Chapter 12 Assessment of Left Ventricular Mechanical Dyssynchrony

Real-time three-dimensional echocardiography (RT3DE) has proven to be the most reliable and reproducible echocardiographic measure of left ventricular volumes, ejection fraction (EF), and mass.^1,² The advent of the matrix array transducer and improvements in parallel processing technologies have improved the temporal and spatial resolution of the volumes acquired, and full left ventricle (LV) datasets can now be obtained in a single heartbeat on some commercial systems.³

Mechanical dyssynchrony, an uncoordinated pattern of left ventricular contraction, has been described in a variety of patient cohorts, including those with left ventricular systolic dysfunction and right ventricular pacing. A reliable and reproducible measure of left ventricular mechanical dyssynchrony has proved elusive, as evidenced by the Predictors of Response to CRT (PROSPECT) study, which demonstrated poor agreement between multiple two-dimensional (2D), M-mode echocardiographic, and tissue Doppler measures of dyssynchrony in patients undergoing cardiac resynchronization therapy (CRT).⁴ The inability to image the entire LV simultaneously also was noted as a drawback to these measures.

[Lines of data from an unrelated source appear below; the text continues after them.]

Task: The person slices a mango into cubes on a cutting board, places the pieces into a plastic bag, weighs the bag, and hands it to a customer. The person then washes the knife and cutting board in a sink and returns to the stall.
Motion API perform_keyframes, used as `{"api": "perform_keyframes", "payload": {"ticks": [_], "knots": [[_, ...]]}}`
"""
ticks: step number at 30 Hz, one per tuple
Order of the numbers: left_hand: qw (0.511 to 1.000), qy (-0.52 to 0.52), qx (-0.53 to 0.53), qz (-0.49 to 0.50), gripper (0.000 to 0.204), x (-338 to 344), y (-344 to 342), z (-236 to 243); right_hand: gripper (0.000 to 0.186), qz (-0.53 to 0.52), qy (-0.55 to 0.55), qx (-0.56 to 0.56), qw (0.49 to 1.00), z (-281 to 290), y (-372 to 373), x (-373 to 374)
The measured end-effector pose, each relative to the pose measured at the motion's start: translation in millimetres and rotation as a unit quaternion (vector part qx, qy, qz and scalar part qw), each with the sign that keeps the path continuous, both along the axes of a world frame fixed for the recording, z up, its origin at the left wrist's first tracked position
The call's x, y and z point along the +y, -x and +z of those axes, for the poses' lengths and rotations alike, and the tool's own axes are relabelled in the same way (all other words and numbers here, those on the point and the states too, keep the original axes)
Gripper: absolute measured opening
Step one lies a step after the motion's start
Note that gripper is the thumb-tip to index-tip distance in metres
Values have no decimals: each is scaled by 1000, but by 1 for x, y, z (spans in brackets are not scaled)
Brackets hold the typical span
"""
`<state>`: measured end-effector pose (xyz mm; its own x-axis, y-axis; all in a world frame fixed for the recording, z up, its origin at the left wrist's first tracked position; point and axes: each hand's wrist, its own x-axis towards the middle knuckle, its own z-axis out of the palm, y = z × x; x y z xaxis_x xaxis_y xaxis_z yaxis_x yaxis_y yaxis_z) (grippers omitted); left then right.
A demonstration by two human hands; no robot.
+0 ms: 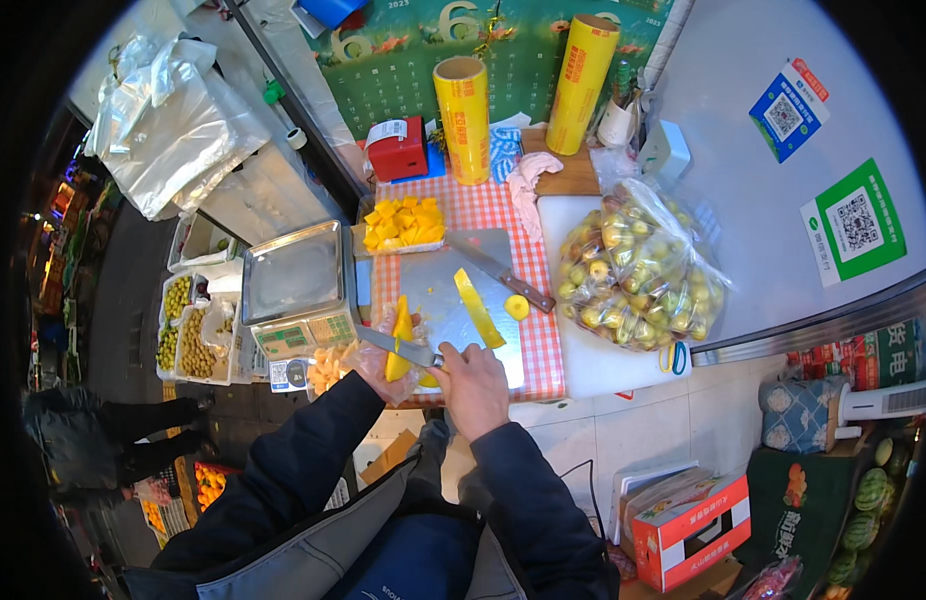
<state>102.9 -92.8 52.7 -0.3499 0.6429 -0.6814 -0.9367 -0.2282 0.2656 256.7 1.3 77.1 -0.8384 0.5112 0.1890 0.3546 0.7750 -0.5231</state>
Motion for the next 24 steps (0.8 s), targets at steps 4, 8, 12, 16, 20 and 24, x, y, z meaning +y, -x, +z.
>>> {"api": "perform_keyframes", "payload": {"ticks": [4, 8, 12, 16, 20, 24], "knots": [[989, -128, -57, -45, 44, -7, 10, 9, 32, -23, 45, -63, 997, 2, -5, 7], [995, -60, -72, -31, 43, -2, 3, 14, 31, -3, 26, -13, 1000, 0, 0, 8], [993, -91, -46, -59, 45, -4, -5, 8, 27, -37, 68, 2, 997, -14, 7, 11], [989, -124, -47, -72, 50, -13, 0, 0, 35, -113, 169, -86, 975, -41, -4, 27], [987, -137, -63, -62, 53, -15, -1, -3, 47, -109, 180, -216, 954, -61, -16, 40], [998, -44, -8, -43, 55, -12, -2, -3, 44, -110, 181, -200, 957, -50, -23, 40]]}}
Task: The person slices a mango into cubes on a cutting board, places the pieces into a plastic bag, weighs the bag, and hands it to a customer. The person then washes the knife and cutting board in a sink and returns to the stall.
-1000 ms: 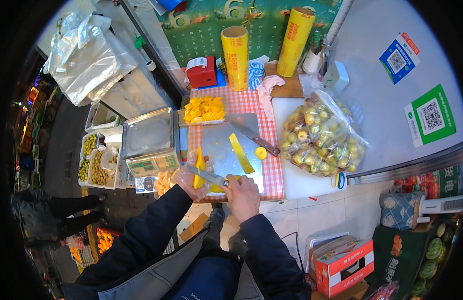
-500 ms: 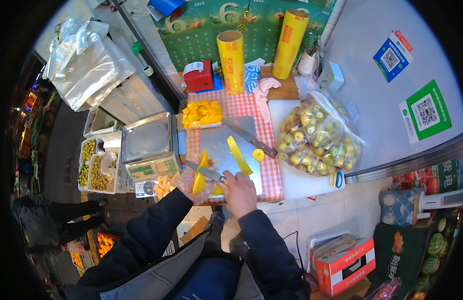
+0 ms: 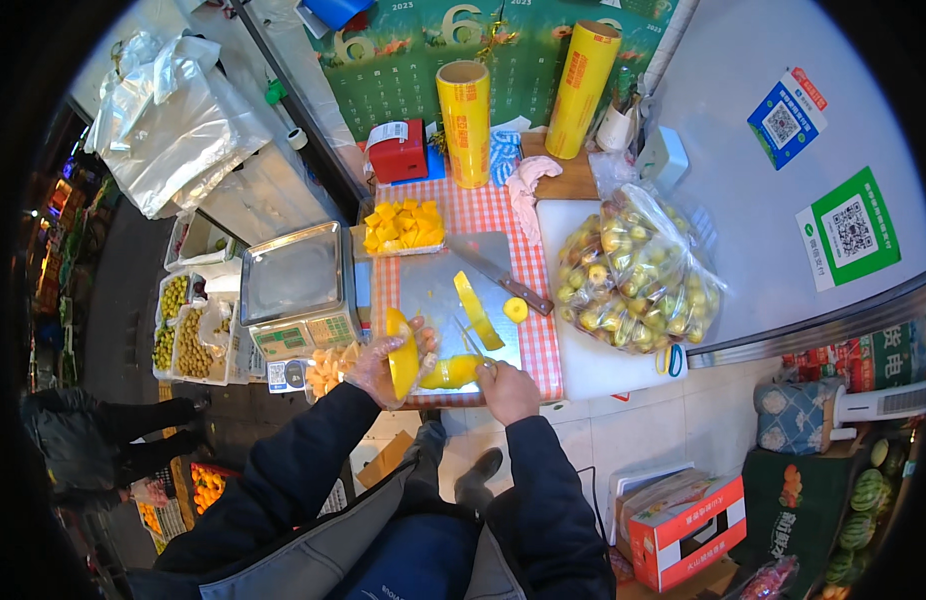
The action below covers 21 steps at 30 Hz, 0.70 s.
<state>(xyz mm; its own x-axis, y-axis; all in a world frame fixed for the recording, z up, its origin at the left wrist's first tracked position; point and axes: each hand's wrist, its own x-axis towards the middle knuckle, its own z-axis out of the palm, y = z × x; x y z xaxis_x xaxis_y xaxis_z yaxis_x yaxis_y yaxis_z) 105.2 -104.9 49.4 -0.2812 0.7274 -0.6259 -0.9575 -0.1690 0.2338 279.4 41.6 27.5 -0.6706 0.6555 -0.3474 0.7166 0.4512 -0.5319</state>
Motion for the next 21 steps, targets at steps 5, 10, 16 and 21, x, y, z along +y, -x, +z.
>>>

Kapetanakis and colleagues ⁵ proposed RT3DE quantification of regional myocardial function as an accurate measure of left ventricular mechanical dyssynchrony, which might overcome the shortcomings of traditional measures of dyssynchrony. This method is based on the construction of a cast of the LV using semiautomated endocardial border recognition throughout the cardiac cycle. The cast is then segmented into 16 or 17 segments around a central axis, corresponding to American Society of Echocardiology guidelines (Figure 12-1; Video 12-1). Segmental volume or time curves are constructed, and a dyssynchrony index (SDI-16 or SDI-17) is calculated on the basis of the standard deviation of the time to minimal segmental volume as a percentage of the R-R interval (Figure 12-2; Video 12-2). Indexing to the R-R interval allows comparison of the systolic dyssynchrony index (SDI) between subjects with differing heart rates. This method has been validated against cardiac magnetic resonance imaging (MRI) and single-photon emission computed tomography for the assessment of left ventricular dyssynchrony and has been shown to correlate well with other echocardiographic measures of dyssynchrony, such as tissue Doppler.⁶^–⁸

Figure 12-1 Endocardial border detection throughout the cardiac cycle produces a “cast” of the left ventricle, which is segmented according to the American Society of Echocardiography guidelines into either 16 or 17 segments (see Video 12-1).

Figure 12-2 Example of time-volume (A) and normalized volume (B) curves in a patient with normal left ventricle function. The volume curves are U-shaped, and the minimum volume is within a narrow range, suggesting synchronous contraction and a low systolic dyssynchrony index. In this case, the average minimum volume is approximately 50%, suggesting an ejection fraction of roughly 50% (see Video 12-2).

Time and Volume Curves

The software for LV analysis produces plots of the absolute segmental volume against time as well as normalized volume curves. When the absolute volumes are normalized such that the greatest volume represents 100%, the difference between 100% and the average of the minimum segmental volumes represents the EF. Segmental volume curves may be viewed individually, but the pattern of segmental contraction is useful and forms the basis of the SDI. The minimum volume point is identified on each curve. In a normal ventricle, the spread of the minimum volume points is narrow, leading to a low standard deviation from the mean time (see Figure 12-2). The volume curves may be used to identify regional wall motion abnormalities due to differences in amplitude between segments (Figure 12-3). A septal flash also is readily identified using the volume curves (Figure 12-4).

Figure 12-3 Time-volume curves in a patient with impaired left ventricular systolic function. A, The time-volume curves are relatively flat, with little change in absolute volume throughout the cardiac cycle, indicating severe left ventricular systolic dysfunction. B, The amplitude of the normalized volume curves is greater, making the minimum volume point easier to identify. The dispersion of the minimum volume points is greater compared with the patient with normal left ventricular systolic function. This indicates a high systolic dyssynchrony index and therefore significant dyssynchrony. The mean minimum volume is approximately 85% of the maximum, suggesting an ejection fraction in the region of 15%.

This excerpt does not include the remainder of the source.